→ ACTIVITY: All entries must come back exactly as given, with no pictures in the copy.

→ RECORDS PROVIDED:
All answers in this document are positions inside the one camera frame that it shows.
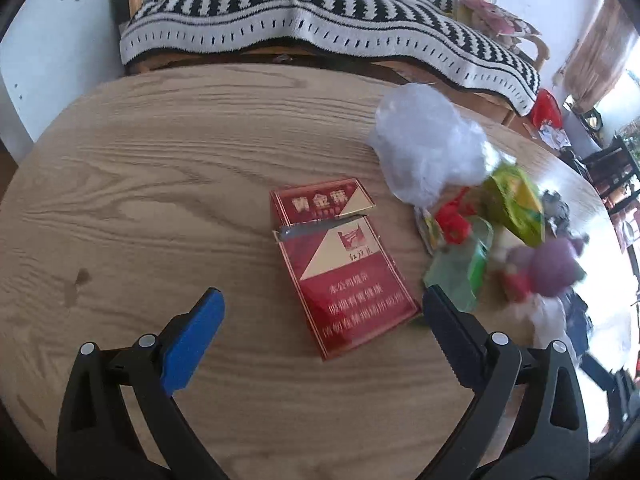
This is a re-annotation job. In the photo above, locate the red plastic piece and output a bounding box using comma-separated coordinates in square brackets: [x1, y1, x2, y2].
[434, 187, 473, 246]

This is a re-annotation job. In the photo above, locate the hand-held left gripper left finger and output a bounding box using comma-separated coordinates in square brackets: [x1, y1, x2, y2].
[56, 287, 231, 480]

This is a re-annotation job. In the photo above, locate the dark blue cloth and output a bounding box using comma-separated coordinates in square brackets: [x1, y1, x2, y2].
[560, 292, 593, 356]

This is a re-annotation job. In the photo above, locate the brown curtain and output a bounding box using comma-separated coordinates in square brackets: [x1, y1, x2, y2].
[565, 0, 628, 111]

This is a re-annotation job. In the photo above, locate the pink floral cushion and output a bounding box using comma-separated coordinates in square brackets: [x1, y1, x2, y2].
[457, 0, 541, 51]

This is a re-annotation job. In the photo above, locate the black white striped blanket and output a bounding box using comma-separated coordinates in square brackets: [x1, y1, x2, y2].
[119, 0, 542, 117]

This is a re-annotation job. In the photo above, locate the red bag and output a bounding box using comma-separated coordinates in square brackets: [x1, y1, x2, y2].
[530, 89, 563, 128]

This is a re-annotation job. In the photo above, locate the small red packet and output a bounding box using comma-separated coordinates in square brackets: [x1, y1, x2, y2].
[502, 267, 533, 301]

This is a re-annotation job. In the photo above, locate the black side table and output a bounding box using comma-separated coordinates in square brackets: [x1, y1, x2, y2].
[582, 135, 640, 211]

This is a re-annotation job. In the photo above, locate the green yellow snack wrapper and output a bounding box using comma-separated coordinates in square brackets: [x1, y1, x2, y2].
[482, 165, 547, 247]

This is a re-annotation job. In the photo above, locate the purple plush toy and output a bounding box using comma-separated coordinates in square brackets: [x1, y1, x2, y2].
[505, 235, 588, 297]

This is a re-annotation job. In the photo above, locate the white plastic bag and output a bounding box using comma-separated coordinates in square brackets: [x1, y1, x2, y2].
[367, 82, 493, 208]

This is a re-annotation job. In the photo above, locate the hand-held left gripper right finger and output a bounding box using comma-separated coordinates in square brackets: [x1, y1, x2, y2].
[422, 284, 591, 480]

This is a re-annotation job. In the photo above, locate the grey paper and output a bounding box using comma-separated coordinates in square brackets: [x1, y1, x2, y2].
[540, 190, 576, 236]

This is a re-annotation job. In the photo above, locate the small yellow wrapper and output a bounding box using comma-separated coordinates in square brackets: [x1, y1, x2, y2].
[415, 207, 443, 256]

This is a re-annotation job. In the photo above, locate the red cigarette pack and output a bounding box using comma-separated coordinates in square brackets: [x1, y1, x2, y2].
[269, 176, 422, 362]

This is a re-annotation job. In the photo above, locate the clear green wrapper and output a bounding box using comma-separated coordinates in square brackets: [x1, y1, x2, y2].
[424, 217, 495, 313]

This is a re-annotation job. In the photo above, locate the white tissue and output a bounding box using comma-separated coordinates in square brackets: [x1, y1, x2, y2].
[520, 295, 581, 356]

→ ANSWER TO THIS PROBLEM:
All answers in this document are positions inside the one camera frame that it shows.
This is a re-annotation job. In the photo above, locate the red plastic piece and output a bounding box using comma-separated coordinates in square brackets: [x1, y1, x2, y2].
[434, 187, 473, 246]

This is a re-annotation job. In the photo above, locate the hand-held left gripper left finger and output a bounding box using comma-separated coordinates in square brackets: [x1, y1, x2, y2].
[56, 287, 231, 480]

This is a re-annotation job. In the photo above, locate the dark blue cloth and output a bounding box using comma-separated coordinates in square brackets: [x1, y1, x2, y2].
[560, 292, 593, 356]

This is a re-annotation job. In the photo above, locate the brown curtain and output a bounding box using comma-separated coordinates in square brackets: [x1, y1, x2, y2].
[565, 0, 628, 111]

This is a re-annotation job. In the photo above, locate the pink floral cushion and output a bounding box using comma-separated coordinates in square brackets: [x1, y1, x2, y2].
[457, 0, 541, 51]

This is a re-annotation job. In the photo above, locate the black white striped blanket and output a bounding box using comma-separated coordinates in square brackets: [x1, y1, x2, y2].
[119, 0, 542, 117]

This is a re-annotation job. In the photo above, locate the red bag and output a bounding box using comma-separated coordinates in square brackets: [x1, y1, x2, y2].
[530, 89, 563, 128]

This is a re-annotation job. In the photo above, locate the small red packet and output a bounding box using comma-separated coordinates in square brackets: [x1, y1, x2, y2].
[502, 267, 533, 301]

This is a re-annotation job. In the photo above, locate the black side table and output a bounding box using comma-separated coordinates in square brackets: [x1, y1, x2, y2].
[582, 135, 640, 211]

This is a re-annotation job. In the photo above, locate the green yellow snack wrapper and output a bounding box using comma-separated coordinates in square brackets: [x1, y1, x2, y2].
[482, 165, 547, 247]

This is a re-annotation job. In the photo above, locate the purple plush toy and output a bounding box using comma-separated coordinates in square brackets: [x1, y1, x2, y2].
[505, 235, 588, 297]

This is a re-annotation job. In the photo above, locate the white plastic bag and output a bounding box using comma-separated coordinates in square brackets: [x1, y1, x2, y2].
[367, 82, 493, 208]

This is a re-annotation job. In the photo above, locate the hand-held left gripper right finger and output a bounding box using comma-separated coordinates in square brackets: [x1, y1, x2, y2].
[422, 284, 591, 480]

This is a re-annotation job. In the photo above, locate the grey paper and output a bounding box using comma-separated coordinates in square brackets: [x1, y1, x2, y2].
[540, 190, 576, 236]

This is a re-annotation job. In the photo above, locate the small yellow wrapper and output a bounding box using comma-separated coordinates in square brackets: [x1, y1, x2, y2].
[415, 207, 443, 256]

This is a re-annotation job. In the photo above, locate the red cigarette pack and output a bounding box using comma-separated coordinates in square brackets: [x1, y1, x2, y2].
[269, 176, 422, 362]

This is a re-annotation job. In the photo above, locate the clear green wrapper and output a bounding box using comma-separated coordinates in square brackets: [x1, y1, x2, y2].
[424, 217, 495, 313]

This is a re-annotation job. In the photo above, locate the white tissue and output a bounding box using comma-separated coordinates in square brackets: [x1, y1, x2, y2].
[520, 295, 581, 356]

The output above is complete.